_Task instructions_
Everything in the listing except the pictures should be written out exactly.

_Provided data_
________________________

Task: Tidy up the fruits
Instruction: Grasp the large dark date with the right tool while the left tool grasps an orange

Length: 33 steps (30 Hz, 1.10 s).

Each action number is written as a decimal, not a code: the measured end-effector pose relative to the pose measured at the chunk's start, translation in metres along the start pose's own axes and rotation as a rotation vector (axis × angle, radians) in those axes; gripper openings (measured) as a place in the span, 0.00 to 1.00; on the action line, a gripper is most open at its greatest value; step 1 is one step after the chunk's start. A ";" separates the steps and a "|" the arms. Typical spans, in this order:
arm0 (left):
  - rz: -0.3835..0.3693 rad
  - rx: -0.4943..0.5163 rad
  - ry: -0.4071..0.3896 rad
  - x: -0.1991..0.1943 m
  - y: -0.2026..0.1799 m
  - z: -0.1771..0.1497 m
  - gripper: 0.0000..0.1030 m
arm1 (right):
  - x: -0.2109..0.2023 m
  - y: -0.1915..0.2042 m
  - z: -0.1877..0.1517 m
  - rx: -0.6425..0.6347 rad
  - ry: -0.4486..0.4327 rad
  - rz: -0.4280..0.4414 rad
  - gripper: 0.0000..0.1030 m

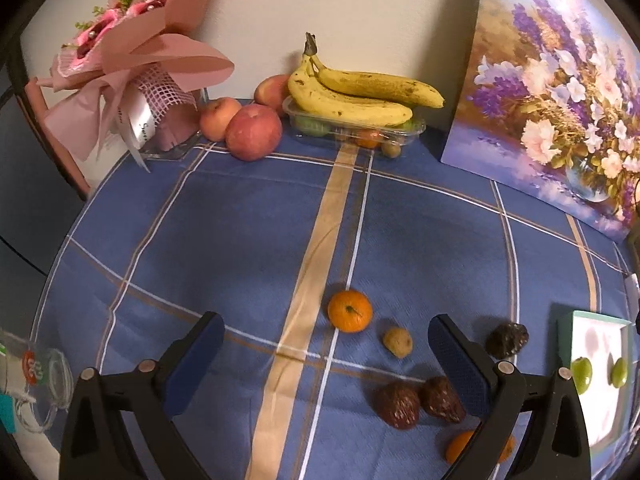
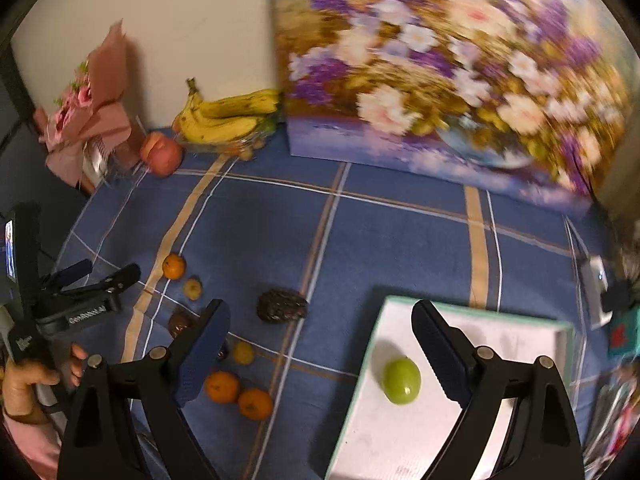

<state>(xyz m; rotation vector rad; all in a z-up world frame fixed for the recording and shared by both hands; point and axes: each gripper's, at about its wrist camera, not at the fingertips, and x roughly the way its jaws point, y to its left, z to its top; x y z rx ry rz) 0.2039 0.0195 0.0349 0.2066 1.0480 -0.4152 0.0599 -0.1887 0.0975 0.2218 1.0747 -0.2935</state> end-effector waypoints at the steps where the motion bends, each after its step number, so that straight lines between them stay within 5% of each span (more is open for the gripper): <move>1: -0.003 0.004 0.004 0.003 0.000 0.002 1.00 | 0.002 0.003 0.003 -0.008 0.009 -0.003 0.90; 9: 0.002 0.039 0.064 0.035 -0.008 0.005 1.00 | 0.048 0.022 0.020 -0.003 0.144 -0.004 0.89; 24: 0.029 0.032 0.141 0.088 -0.009 -0.007 0.87 | 0.149 0.014 -0.010 0.042 0.326 -0.010 0.84; 29: -0.005 0.009 0.161 0.097 -0.011 -0.008 0.68 | 0.160 0.017 -0.015 0.027 0.343 -0.004 0.83; 31: -0.018 0.000 0.165 0.099 -0.011 -0.008 0.61 | 0.162 0.020 -0.015 0.013 0.347 -0.005 0.67; 33: -0.013 0.002 0.158 0.097 -0.012 -0.007 0.51 | 0.165 0.020 -0.014 0.016 0.350 0.002 0.62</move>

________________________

_Response area_
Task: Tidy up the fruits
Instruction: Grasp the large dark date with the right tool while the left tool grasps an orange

Length: 33 steps (30 Hz, 1.10 s).

Each action number is written as a decimal, not a code: the measured end-effector pose relative to the pose measured at the chunk's start, translation in metres along the start pose's own axes and rotation as a rotation vector (axis × angle, radians) in those axes; gripper openings (measured) as a place in the span, 0.00 to 1.00; on the action line, a gripper is most open at its greatest value; step 1 is one step after the chunk's start. A ";" separates the steps and a "|" the arms. Typical spans, in this order:
arm0 (left):
  - rz: -0.3835..0.3693 rad
  - rx: -0.4943..0.5163 rad
  - ry: -0.4071..0.3896 rad
  - x: -0.1991..0.1943 m
  - y: -0.2026..0.1799 m
  - z: -0.1771..0.1497 m
  - gripper: 0.0000..0.1030 m
arm1 (right):
  - x: -0.2109..0.2023 m
  - y: -0.1915..0.2042 m
  - z: -0.1877..0.1517 m
  - rx: -0.6425..0.6347 rad
  - ry: -0.4486..0.4327 rad
  - rz: -0.4280..0.4414 rad
  - gripper: 0.0000..0.1030 m


<state>(xyz m; rotation vector rad; all in a z-up world frame fixed for the recording and shared by both hands; point and axes: each gripper's, at about its wrist camera, not at the fingertips, and x roughly the way its jaws point, y to its left, z to its top; x y z rx ry rz) 0.2039 0.0195 0.0349 0.2066 1.0480 -0.4152 0.0599 -0.1887 0.0975 0.2218 1.0747 -0.2935</state> end-effector waypoints at the steps where the motion bends, each after its step number, so that straight lines between them stay within 5% of each span (more is open for the gripper): <move>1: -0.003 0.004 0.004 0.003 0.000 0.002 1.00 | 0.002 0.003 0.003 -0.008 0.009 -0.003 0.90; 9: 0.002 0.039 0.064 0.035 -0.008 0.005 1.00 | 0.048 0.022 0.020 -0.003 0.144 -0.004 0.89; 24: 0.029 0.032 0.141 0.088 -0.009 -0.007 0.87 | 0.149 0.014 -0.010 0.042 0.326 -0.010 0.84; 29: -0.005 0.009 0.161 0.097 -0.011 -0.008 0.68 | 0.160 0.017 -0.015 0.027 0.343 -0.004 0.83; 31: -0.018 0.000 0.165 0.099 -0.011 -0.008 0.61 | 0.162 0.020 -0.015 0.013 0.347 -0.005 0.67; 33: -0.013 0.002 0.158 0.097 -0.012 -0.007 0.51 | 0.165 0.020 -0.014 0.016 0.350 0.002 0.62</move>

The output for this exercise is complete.